■ **Data extract**:
————————
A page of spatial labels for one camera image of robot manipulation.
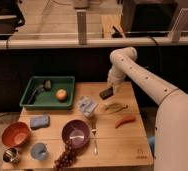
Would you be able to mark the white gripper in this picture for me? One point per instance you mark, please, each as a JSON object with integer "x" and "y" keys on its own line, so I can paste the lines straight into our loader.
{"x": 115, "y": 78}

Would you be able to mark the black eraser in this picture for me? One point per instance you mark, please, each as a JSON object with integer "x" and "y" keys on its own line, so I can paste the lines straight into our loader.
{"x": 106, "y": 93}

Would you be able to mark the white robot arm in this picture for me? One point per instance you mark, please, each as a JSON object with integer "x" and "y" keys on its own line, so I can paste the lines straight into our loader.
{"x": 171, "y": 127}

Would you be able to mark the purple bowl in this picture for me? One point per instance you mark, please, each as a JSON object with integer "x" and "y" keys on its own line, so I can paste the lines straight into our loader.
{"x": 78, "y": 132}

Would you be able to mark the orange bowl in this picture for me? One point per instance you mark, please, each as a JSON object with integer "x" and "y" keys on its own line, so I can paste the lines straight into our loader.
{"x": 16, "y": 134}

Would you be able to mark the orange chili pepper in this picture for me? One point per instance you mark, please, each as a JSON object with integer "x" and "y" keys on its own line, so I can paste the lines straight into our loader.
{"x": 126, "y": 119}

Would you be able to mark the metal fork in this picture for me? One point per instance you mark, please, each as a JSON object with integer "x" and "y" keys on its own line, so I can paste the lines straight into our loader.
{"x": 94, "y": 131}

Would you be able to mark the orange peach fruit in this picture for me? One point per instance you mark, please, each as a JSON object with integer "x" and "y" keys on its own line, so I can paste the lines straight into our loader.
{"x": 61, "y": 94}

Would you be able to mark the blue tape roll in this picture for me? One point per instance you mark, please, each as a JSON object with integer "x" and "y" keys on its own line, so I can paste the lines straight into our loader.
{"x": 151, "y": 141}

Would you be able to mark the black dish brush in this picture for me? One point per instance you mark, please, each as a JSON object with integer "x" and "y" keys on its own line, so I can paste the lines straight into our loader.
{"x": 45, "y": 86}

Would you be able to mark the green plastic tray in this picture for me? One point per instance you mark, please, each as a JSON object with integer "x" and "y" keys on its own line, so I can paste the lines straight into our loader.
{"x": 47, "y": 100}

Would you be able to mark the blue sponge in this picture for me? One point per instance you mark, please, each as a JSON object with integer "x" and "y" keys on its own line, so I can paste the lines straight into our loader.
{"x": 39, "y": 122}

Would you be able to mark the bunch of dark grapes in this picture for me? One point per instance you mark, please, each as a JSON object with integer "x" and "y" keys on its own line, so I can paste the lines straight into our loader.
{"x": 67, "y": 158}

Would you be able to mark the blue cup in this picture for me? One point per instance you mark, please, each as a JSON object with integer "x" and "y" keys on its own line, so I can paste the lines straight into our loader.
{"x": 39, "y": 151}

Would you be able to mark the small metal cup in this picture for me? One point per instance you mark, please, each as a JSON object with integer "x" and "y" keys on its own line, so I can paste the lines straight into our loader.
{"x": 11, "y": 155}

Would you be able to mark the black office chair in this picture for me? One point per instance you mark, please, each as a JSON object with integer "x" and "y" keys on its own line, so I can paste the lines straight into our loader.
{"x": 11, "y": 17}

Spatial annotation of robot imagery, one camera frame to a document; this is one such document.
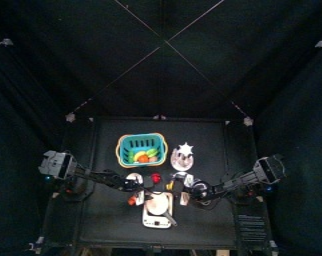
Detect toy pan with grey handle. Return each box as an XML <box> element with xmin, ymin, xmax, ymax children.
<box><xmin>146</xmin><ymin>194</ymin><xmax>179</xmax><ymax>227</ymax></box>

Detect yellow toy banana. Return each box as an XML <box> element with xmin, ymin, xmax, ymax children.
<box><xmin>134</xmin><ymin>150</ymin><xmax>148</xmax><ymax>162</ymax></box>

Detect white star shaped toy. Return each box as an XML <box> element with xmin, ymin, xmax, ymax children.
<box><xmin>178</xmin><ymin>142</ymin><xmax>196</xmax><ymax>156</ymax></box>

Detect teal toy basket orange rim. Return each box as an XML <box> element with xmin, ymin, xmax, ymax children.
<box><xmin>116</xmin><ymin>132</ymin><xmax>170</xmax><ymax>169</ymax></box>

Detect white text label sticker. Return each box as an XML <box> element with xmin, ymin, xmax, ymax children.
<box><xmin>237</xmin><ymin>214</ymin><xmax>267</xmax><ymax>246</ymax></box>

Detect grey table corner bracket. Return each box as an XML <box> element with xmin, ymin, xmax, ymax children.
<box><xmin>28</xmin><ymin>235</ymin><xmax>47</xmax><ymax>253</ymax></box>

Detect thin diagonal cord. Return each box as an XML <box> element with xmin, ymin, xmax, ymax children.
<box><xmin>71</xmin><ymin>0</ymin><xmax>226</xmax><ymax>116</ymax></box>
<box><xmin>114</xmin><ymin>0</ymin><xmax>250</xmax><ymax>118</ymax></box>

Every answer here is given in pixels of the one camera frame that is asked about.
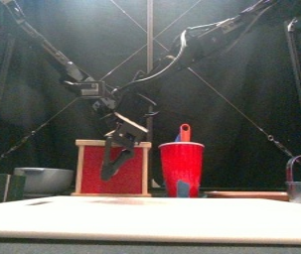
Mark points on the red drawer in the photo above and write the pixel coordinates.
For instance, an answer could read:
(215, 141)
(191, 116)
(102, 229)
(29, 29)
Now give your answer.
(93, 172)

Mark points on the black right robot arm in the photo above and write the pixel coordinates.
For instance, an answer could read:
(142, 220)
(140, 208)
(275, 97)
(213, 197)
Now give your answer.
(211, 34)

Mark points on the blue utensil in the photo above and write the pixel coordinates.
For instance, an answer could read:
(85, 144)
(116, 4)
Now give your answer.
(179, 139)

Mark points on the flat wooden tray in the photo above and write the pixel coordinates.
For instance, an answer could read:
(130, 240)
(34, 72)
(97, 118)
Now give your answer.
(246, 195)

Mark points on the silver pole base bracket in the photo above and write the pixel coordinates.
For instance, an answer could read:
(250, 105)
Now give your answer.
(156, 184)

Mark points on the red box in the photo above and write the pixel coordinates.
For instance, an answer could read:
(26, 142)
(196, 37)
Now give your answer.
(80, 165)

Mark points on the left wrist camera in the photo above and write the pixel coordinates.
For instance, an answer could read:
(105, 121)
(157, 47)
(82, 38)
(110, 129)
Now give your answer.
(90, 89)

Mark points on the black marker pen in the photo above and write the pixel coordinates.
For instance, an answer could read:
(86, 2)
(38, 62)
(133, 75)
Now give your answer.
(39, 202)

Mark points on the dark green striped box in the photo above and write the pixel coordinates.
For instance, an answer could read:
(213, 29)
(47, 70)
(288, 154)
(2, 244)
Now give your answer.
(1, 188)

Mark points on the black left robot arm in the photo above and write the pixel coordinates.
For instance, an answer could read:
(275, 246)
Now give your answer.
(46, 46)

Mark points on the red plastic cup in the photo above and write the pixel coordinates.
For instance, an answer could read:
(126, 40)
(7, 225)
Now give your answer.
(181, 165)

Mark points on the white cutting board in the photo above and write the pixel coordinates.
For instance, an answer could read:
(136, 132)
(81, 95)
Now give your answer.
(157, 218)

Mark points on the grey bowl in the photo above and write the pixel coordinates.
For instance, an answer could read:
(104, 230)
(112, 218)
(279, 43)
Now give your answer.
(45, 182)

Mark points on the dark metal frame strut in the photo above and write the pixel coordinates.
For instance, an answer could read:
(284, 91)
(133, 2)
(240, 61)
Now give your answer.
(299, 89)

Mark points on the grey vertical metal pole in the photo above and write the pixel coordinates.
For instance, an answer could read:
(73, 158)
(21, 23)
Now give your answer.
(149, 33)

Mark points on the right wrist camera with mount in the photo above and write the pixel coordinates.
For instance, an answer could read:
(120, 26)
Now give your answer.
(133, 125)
————————
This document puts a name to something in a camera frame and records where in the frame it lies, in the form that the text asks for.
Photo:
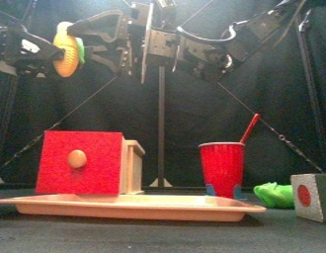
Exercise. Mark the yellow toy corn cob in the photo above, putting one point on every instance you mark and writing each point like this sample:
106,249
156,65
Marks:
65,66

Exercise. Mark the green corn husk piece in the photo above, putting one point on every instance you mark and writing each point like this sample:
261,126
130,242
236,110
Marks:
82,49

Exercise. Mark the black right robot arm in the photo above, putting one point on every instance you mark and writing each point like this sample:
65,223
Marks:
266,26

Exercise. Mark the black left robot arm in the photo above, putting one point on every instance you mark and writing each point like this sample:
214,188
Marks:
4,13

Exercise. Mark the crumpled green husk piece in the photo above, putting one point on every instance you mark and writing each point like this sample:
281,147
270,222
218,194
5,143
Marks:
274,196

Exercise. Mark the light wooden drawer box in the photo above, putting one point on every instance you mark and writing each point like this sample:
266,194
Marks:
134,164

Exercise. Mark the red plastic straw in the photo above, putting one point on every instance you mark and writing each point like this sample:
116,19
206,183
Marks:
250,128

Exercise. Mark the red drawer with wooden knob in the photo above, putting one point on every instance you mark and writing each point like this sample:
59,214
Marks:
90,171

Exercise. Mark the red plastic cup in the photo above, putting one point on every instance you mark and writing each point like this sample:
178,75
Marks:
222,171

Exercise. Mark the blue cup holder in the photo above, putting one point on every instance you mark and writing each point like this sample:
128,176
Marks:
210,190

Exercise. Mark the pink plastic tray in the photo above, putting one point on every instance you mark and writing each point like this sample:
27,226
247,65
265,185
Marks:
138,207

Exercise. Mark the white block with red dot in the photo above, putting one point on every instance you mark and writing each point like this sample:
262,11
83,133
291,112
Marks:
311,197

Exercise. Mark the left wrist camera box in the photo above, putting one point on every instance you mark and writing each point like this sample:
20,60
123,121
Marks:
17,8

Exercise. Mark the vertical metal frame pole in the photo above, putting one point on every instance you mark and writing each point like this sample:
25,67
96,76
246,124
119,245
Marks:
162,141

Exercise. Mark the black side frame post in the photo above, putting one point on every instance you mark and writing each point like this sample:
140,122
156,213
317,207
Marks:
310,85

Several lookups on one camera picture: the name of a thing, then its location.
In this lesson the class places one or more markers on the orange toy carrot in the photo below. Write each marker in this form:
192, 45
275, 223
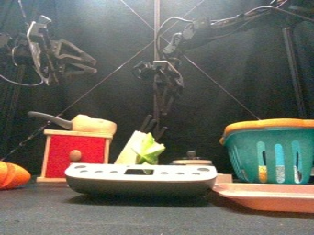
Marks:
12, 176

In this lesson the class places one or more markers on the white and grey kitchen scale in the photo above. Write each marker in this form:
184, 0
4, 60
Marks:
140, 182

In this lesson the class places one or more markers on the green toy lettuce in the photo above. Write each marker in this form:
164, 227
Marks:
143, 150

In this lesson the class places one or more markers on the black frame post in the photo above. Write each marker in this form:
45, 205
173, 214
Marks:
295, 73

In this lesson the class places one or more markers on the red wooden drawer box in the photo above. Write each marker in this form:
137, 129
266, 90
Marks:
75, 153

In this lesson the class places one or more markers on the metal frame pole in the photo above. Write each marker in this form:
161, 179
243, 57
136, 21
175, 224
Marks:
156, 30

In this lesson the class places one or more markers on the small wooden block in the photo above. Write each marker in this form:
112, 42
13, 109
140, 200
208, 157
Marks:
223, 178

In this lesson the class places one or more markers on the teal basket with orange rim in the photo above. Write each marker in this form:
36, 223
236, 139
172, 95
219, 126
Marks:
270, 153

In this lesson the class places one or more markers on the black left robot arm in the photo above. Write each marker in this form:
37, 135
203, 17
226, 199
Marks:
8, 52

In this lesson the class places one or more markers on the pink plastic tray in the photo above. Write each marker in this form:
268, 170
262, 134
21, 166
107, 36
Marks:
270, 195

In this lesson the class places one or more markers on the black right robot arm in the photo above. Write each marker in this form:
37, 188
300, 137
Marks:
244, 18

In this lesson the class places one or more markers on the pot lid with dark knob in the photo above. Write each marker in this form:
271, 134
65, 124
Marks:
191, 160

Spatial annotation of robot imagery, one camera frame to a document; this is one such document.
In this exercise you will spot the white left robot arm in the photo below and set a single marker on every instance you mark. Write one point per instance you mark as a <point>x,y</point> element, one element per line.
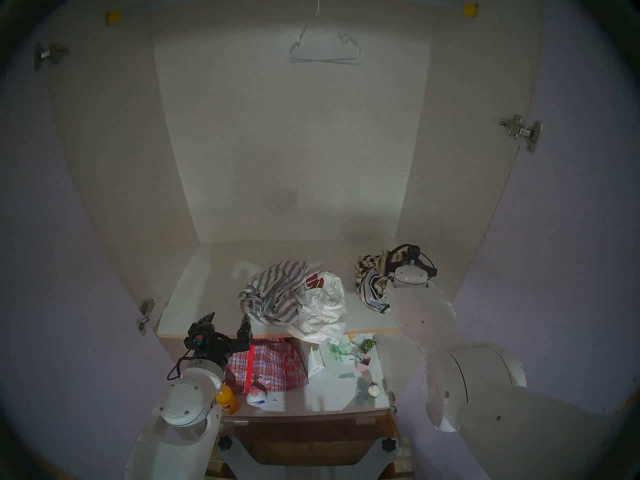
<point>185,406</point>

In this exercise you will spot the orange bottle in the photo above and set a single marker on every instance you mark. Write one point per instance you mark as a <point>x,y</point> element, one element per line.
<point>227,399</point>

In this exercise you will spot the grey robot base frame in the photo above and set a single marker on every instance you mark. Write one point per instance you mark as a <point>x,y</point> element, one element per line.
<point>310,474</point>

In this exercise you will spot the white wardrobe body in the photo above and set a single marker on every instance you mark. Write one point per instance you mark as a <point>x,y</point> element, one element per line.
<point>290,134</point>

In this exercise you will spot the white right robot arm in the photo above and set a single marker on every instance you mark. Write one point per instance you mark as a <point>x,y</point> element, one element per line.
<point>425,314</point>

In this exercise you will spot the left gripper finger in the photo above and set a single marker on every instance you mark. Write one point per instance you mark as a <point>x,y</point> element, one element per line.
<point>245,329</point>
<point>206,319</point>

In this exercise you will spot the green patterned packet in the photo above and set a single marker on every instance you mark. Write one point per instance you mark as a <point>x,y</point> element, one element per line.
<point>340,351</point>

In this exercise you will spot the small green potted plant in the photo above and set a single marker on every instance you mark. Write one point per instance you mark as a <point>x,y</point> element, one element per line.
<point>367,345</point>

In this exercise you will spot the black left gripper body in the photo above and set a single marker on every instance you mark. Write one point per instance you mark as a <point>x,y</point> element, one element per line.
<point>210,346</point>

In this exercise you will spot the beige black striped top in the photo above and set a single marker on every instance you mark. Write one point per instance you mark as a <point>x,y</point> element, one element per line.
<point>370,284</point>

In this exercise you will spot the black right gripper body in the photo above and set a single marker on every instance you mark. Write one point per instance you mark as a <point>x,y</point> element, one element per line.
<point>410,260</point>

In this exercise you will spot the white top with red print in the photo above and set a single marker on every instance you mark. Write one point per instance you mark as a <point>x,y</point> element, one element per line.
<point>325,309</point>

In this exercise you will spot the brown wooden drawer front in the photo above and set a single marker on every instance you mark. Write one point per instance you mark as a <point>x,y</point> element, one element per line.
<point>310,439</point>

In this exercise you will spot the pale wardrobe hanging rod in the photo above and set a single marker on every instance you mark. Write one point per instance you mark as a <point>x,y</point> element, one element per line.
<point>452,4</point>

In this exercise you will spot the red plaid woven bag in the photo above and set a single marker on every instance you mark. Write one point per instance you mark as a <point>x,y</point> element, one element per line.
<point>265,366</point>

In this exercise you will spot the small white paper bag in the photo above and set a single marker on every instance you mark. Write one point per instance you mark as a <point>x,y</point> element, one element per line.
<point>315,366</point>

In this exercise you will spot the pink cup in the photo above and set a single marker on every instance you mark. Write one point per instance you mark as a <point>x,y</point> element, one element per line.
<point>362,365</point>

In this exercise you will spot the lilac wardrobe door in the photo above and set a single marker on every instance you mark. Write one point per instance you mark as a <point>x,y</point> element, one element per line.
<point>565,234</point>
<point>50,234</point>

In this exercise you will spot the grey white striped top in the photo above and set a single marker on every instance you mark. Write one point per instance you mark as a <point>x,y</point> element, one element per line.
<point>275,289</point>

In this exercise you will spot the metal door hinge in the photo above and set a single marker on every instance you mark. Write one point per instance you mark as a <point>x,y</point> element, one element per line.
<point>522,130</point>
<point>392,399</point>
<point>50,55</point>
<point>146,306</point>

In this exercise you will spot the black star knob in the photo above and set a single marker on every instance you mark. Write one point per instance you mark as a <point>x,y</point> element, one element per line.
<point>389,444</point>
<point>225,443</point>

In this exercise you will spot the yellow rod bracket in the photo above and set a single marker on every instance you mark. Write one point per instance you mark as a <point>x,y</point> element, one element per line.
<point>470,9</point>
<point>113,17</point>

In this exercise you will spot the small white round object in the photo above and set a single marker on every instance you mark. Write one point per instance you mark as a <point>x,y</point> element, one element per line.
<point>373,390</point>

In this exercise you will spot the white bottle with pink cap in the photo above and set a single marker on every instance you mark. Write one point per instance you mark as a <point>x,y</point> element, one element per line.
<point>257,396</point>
————————
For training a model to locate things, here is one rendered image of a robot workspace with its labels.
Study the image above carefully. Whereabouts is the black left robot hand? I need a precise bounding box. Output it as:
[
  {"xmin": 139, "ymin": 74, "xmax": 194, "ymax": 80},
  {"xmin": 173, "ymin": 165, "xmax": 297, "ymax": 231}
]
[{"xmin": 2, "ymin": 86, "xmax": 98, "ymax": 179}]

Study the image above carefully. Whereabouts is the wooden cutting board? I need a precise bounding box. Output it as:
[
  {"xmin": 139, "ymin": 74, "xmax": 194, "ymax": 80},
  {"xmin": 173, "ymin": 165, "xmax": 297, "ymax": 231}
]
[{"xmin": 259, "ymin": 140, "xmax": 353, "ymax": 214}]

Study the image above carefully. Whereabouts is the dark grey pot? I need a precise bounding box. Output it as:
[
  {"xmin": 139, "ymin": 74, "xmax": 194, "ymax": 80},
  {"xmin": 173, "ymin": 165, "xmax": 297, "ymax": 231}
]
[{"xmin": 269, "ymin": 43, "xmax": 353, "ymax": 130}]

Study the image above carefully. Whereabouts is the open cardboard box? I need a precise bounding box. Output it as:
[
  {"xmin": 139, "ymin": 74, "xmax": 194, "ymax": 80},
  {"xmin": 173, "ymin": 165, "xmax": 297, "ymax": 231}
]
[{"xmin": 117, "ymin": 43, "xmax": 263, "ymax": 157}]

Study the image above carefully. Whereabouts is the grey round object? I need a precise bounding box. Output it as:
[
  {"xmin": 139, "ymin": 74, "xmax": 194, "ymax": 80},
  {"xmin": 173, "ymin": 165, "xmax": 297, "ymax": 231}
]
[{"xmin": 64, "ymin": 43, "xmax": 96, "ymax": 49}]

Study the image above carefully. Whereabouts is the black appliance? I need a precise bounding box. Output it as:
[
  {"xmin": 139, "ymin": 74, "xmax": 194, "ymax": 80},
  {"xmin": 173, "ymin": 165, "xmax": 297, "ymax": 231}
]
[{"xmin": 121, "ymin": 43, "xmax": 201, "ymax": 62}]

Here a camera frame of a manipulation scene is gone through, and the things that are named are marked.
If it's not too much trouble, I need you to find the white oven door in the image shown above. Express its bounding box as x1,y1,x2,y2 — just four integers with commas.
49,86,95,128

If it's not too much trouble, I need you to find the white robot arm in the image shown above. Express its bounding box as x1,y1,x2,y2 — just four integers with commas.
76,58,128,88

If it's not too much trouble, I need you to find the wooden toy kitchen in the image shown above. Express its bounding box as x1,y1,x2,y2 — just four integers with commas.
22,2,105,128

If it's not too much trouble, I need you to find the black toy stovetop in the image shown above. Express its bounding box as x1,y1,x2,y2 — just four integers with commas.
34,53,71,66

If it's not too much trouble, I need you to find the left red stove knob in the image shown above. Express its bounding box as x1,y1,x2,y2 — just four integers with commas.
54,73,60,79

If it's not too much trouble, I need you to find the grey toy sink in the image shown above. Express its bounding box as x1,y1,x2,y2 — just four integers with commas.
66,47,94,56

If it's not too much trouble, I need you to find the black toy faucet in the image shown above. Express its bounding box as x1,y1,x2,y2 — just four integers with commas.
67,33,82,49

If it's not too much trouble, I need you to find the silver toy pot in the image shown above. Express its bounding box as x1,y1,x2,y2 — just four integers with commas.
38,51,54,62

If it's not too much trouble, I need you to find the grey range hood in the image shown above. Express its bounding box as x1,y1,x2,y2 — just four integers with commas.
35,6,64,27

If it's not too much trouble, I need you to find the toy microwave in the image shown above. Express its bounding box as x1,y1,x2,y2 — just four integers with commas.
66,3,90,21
————————
■ **What to produce**:
For each line above that contains "labels", make a copy.

■ **Written reply**:
A page of spatial labels for one camera image of robot manipulation.
For training a model to locate things, here is one rendered image of a robot workspace with its labels.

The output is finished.